These are some of the books I’ve read in the last few weeks.

The Only Girl in the Game is a terrific novel of late ’50s, early ’60s Las Vegas, with an intriguing heroine in nightclub singer Betty Dawson. The book has a shocking twist in her adventures about two thirds of the way in that shows the honest commitment to the darkness of his story that John D. MacDonald fearlessly pursues. A really fine novel all around, like so many of MacDonald’s. You can get an inexpensive copy of this on Kindle.

Rebel Wench is a very entertaining novel of the American Revolution, and not only does Gardner Fox pack his book with realistic detail that well evoke the 1700s, but he provides us with two memorable female characters, the feisty but good-hearted “wench” of the title, Deborah Treat, and Laura Lee, the treacherous wife of the hero and a heartless femme fatale. This too can be found affordably on Amazon.

Chinese Lover by Charles Pettit is one of the funniest, bawdiest, sexiest novels I’ve ever read. Madame Li Pei Fou, the sexually unsatisfied wife of a persnickety, egotistic, aristocratic scholar, finds herself a kitchen worker named “Grain of Rice” for a lover–how’s that for the name of a man she basically enslaves!–but when he finally asserts himself and finds another lover, the wise widow Mrs. Tchang Hi, it’s both titillating and hilarious in the resulting complications. The cover of Chinese Lover is by the great artist Rudy Nappi and depicts Mrs. Tchang Hi enticing Grain of Rice when he’s on the run from Madame Li Pei Fou. I liked this book so much that when I learned about an earlier paperback edition with a different cover and title, The Unfaithful Lady, I ordered that just for the gorgeous art. (Actually, though, this earlier edition retained the original witty chapter sub-headings that Chinese Lover cut out). This too can be found on Amazon, though not as inexpensively as the first two books I mentioned above.

And Of Course, There Was The Girl is an intriguing new (2024) private eye novel by Brandon Barrows that has a femme fatale with her own unique twist. She scams men around the country into falling in love with her, proposing marriage, and giving her gifts, and then disappearing. That’s not such an uncommon con game, but her marriage scam turns out to have a far more complex backstory than it seems at first, as detective Sam Harrigan finds out through a twisting trail in a desert gambling town…you can find this absorbing novel readily and inexpensively on Amazon in ebooks or paperbacks.

Finally I want to mention my own literary contributions of memorable ladies.

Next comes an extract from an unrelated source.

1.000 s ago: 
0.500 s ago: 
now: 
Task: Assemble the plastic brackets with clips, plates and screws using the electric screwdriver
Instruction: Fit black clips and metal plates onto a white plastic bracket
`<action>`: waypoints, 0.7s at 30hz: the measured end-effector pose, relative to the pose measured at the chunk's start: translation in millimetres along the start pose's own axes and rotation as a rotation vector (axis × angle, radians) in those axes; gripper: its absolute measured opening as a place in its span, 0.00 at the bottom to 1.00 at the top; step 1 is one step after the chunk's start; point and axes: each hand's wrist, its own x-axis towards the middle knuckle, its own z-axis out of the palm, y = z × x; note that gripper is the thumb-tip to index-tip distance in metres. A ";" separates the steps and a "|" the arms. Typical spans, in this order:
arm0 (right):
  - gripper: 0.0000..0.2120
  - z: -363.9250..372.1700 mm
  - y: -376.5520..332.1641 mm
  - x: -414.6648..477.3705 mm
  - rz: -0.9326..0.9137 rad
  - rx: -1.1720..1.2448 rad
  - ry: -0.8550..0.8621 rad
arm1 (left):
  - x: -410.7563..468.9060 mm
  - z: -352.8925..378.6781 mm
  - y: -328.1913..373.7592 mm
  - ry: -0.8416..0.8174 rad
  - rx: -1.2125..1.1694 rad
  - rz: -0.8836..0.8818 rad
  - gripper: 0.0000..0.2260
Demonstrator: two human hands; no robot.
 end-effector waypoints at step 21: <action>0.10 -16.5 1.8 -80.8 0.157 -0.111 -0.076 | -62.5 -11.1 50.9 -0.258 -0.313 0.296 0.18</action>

Fate of a Stripper is my noir psychological suspense novel about a lovely but disturbed dancer named Valerie Vickers who gets involved with a lonely older man. It captures Times Square as it transformed itself from the old sleazy “Deuce” days into something more “family-friendly” but still throbbing with darkness underneath the superficial glitter. You can find it as an ebook on Amazon.

And last but not least (as it is one of my favorite stories of the hundreds I’ve had published over the last almost fifty years), there is Spoilt Princess Grace Meets Blackbeard the Pirate, my historical erotic novella about a lovely Irish buccaneer and her adventures sexually dominating the men whom she so effortlessly entrances on “Lamarr Island” in the Caribbean in 1718. Published in November 2023, it’s available now as a Kindle ebook with a gorgeous cover by the master British painter of female domination fantasy, Sardax.
I guess for me a major highlight of any engaging piece of fiction is one or more exciting and memorable female characters. I like to read about other people’s femme creations as well as devise my own. So I hope you’ll take my suggestions and check out some of these entertaining books!